Task item: Please give back only the lines below from the one containing "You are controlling" to the one containing "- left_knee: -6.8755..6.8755", each repeated word for word, both ends included.

Data:
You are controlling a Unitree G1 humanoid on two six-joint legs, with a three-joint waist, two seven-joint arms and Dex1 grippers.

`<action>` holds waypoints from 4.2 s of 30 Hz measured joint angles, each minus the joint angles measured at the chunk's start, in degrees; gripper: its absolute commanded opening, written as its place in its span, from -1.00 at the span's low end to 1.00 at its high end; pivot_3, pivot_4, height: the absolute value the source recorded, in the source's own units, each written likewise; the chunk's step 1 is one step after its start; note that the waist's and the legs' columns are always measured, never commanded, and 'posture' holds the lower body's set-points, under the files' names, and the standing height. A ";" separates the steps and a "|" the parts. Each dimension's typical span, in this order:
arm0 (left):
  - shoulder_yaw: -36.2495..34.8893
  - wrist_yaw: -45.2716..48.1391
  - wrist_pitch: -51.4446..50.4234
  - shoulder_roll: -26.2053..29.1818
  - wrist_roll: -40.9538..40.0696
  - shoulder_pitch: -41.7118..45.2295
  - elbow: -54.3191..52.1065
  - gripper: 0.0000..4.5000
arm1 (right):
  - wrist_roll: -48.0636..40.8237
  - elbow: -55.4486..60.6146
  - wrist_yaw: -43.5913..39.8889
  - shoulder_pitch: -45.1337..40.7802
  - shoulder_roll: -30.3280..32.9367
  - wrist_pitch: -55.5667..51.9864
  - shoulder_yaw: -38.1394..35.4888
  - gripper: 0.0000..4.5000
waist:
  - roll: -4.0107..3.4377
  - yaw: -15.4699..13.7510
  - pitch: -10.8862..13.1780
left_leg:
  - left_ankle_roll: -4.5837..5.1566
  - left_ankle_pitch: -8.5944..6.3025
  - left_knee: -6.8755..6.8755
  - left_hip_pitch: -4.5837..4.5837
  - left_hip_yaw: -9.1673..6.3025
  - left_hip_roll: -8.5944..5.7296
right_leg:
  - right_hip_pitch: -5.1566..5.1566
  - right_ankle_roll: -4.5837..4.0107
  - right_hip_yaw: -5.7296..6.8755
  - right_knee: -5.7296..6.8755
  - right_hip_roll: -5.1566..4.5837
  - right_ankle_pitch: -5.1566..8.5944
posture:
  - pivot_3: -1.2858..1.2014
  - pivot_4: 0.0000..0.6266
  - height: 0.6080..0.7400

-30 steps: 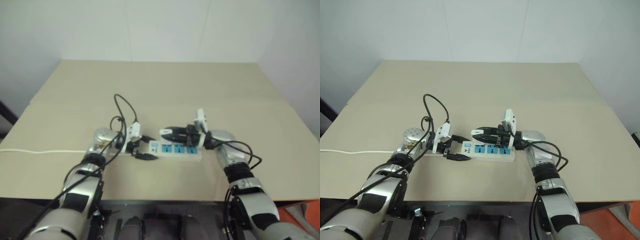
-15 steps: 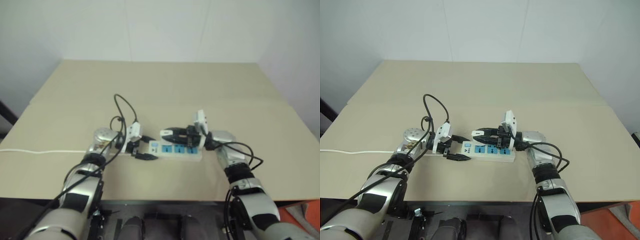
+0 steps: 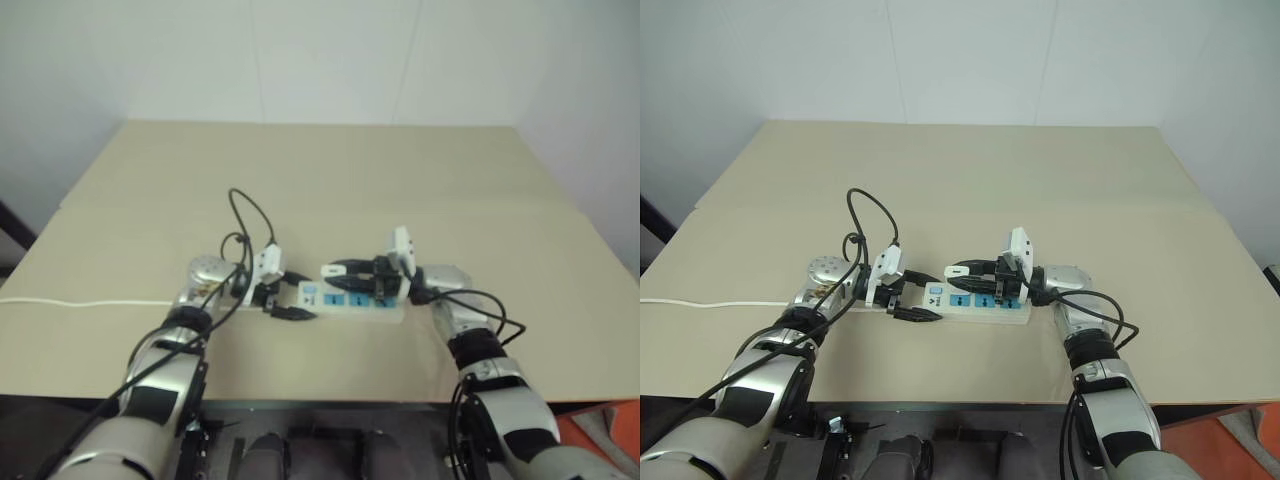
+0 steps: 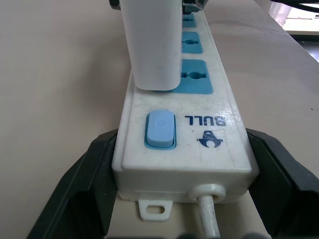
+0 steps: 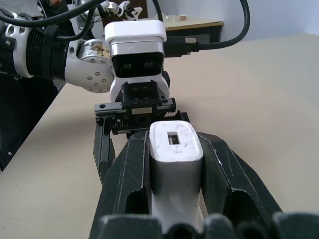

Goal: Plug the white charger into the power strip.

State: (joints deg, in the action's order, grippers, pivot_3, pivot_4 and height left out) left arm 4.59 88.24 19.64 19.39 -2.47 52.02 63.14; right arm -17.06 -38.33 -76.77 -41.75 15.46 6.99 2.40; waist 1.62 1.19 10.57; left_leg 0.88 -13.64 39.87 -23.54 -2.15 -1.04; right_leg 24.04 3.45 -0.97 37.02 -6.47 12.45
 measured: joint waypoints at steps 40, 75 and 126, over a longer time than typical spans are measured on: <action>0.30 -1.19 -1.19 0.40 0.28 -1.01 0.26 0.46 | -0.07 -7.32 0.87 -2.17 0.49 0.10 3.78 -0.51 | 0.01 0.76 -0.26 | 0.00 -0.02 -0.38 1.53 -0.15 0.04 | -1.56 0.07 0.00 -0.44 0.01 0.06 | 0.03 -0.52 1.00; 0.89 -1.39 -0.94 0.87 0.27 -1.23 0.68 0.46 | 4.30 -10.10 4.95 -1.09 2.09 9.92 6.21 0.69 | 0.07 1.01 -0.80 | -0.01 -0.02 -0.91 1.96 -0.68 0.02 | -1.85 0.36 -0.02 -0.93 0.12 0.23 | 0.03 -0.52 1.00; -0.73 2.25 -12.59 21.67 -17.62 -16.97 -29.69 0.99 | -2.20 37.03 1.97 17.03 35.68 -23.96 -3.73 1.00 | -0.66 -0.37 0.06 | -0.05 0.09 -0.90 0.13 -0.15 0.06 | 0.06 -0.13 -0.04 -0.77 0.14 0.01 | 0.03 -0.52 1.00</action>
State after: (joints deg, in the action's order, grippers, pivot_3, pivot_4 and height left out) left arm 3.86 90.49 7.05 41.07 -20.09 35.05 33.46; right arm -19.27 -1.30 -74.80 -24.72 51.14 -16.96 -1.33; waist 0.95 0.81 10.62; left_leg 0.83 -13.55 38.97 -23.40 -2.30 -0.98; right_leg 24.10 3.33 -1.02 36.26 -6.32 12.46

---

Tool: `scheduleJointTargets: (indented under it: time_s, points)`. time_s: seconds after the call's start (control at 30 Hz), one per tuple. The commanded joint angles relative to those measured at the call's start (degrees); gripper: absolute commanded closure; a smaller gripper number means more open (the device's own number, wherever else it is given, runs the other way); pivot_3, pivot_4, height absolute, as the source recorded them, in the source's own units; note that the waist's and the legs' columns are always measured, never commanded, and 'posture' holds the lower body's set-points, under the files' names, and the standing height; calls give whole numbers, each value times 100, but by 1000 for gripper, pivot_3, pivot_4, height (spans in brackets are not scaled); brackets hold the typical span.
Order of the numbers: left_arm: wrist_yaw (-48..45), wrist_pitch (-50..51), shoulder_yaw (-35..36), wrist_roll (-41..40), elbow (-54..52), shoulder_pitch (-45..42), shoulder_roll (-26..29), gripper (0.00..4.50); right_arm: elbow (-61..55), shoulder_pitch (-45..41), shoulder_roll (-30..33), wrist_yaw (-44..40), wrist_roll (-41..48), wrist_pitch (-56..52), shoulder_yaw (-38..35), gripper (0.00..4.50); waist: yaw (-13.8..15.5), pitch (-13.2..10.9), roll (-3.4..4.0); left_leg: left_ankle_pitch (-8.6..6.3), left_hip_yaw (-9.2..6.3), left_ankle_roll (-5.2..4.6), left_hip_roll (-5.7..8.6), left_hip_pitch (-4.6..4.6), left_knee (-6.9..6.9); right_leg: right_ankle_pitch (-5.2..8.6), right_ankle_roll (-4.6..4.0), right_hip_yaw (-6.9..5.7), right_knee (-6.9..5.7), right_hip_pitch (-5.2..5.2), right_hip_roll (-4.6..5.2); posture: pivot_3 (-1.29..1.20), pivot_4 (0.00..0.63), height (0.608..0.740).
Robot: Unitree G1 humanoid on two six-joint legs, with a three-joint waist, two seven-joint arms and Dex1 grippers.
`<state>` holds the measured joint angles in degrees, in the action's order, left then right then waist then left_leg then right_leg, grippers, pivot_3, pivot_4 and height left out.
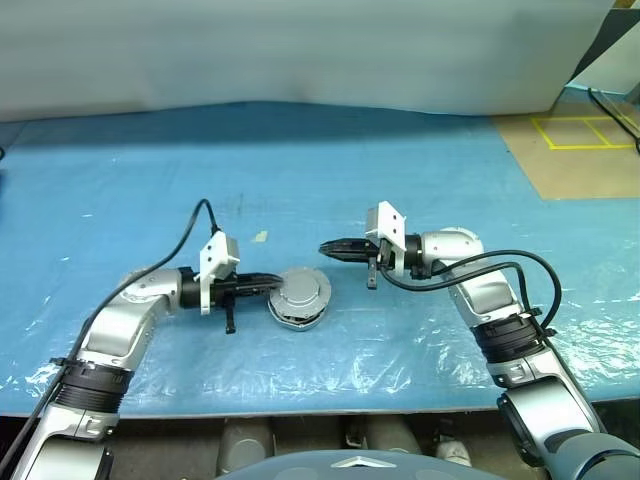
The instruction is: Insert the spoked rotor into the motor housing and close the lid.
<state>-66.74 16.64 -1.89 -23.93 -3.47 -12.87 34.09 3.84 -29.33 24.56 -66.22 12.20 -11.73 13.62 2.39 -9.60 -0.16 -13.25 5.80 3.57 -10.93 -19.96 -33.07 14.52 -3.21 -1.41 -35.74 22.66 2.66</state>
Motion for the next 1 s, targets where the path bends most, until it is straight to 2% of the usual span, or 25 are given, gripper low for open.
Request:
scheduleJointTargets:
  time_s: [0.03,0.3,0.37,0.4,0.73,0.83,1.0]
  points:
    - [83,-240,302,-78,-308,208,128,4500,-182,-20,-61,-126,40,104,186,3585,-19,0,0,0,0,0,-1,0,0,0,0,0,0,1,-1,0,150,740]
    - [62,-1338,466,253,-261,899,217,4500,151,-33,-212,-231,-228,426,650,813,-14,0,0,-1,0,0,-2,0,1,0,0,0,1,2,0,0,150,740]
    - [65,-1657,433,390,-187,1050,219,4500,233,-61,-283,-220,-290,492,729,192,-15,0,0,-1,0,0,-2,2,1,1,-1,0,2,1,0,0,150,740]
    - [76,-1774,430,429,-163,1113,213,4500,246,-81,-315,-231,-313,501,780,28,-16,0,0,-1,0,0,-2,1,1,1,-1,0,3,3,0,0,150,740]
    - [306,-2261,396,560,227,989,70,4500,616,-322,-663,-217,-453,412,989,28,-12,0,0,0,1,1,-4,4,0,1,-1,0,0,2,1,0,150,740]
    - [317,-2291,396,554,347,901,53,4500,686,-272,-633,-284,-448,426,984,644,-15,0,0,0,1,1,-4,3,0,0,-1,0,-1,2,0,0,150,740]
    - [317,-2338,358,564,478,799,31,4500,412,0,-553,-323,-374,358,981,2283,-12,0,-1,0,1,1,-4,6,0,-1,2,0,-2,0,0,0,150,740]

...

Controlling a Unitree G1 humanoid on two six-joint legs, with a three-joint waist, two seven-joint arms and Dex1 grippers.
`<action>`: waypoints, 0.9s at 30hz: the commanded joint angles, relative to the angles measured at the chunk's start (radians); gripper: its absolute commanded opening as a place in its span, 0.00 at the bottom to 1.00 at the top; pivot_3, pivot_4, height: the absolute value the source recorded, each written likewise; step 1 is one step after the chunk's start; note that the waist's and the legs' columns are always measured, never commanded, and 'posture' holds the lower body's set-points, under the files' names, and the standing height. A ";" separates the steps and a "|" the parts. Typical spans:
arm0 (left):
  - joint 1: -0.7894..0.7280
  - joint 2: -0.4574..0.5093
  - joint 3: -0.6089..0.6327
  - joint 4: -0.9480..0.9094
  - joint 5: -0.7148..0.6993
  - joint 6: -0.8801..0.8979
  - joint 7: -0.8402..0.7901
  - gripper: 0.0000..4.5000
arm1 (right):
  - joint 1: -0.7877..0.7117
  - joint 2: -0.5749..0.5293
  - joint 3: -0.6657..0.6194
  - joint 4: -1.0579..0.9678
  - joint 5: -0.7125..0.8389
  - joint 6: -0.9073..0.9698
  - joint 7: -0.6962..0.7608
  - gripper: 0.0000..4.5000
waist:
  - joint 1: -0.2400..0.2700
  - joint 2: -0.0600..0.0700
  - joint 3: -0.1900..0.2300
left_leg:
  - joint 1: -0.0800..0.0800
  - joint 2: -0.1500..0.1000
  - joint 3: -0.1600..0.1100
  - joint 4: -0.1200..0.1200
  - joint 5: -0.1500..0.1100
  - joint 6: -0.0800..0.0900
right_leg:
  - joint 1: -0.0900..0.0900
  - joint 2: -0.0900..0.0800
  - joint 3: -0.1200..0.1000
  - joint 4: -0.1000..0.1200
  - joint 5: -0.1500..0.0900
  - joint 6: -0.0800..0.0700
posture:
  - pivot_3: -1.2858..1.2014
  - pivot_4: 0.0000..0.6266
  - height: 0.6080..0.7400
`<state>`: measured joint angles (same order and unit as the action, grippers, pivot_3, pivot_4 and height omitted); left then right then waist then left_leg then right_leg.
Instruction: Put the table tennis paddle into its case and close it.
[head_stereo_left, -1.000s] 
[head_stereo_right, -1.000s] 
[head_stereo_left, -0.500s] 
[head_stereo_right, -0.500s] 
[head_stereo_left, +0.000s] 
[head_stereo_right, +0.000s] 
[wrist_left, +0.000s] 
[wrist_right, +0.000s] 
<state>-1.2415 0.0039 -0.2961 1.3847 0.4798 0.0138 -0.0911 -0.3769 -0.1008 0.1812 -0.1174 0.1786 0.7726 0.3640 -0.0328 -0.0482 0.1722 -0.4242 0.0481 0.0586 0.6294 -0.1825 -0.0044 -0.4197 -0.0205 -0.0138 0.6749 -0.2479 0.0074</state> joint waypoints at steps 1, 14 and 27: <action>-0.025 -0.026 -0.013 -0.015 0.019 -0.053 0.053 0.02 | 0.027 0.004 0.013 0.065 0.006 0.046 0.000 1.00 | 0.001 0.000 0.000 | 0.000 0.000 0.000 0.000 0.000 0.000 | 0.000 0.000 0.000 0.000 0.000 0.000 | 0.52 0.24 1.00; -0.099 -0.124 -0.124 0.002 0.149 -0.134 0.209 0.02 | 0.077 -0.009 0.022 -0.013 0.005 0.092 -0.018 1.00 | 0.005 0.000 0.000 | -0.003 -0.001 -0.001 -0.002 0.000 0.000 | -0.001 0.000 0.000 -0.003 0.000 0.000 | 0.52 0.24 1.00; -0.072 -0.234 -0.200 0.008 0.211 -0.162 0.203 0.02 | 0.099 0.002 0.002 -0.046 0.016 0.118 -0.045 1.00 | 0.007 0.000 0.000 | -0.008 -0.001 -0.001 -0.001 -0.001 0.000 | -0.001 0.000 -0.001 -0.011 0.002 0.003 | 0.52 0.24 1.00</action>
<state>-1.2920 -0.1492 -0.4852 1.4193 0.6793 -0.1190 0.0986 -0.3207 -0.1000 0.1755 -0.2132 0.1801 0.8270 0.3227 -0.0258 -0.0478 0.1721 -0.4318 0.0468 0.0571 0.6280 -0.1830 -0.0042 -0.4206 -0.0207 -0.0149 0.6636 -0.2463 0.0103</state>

Written answer:
You are controlling a Unitree G1 humanoid on two six-joint legs, with a three-joint waist, two seven-joint arms and Dex1 grippers.

`<action>` holds waypoints from 4.2 s of 30 Hz measured joint angles, each minus the joint angles measured at the chunk's start, in degrees; gripper: its absolute commanded opening, written as its place in its span, from -1.00 at the span's low end to 1.00 at its high end; pivot_3, pivot_4, height: the absolute value the source recorded, in the source's own units, each written likewise; the chunk's step 1 is one step after its start; note that the waist's and the legs' columns are always measured, never commanded, and 'posture' holds the lower body's set-points, under the files' names, and the standing height. A ";" separates the steps and a "|" the parts. Each dimension's typical span, in this order:
arm0 (left):
  - shoulder_yaw: -36.2495..34.8893
  - wrist_yaw: -45.2716..48.1391
  - wrist_pitch: -51.4446..50.4234
  - shoulder_roll: -26.2053..29.1818
  - wrist_roll: -40.9538..40.0696
  - shoulder_pitch: -41.7118..45.2295
  - elbow: -54.3191..52.1065
  - gripper: 0.0000..4.5000
arm1 (right):
  - wrist_roll: -48.0636..40.8237
  - elbow: -55.4486..60.6146
  - wrist_yaw: -43.5913..39.8889
  - shoulder_pitch: -45.1337..40.7802
  - shoulder_roll: -30.3280..32.9367
  - wrist_pitch: -55.5667..51.9864
  - shoulder_yaw: -38.1394..35.4888
  - gripper: 0.0000..4.5000
waist:
  - roll: -4.0107..3.4377
  - yaw: -15.4699..13.7510
  - pitch: -10.8862..13.1780
left_leg:
  - left_ankle_roll: -4.5837..5.1566
  - left_ankle_pitch: -8.5944..6.3025
  - left_knee: -6.8755..6.8755

With that, the output is complete.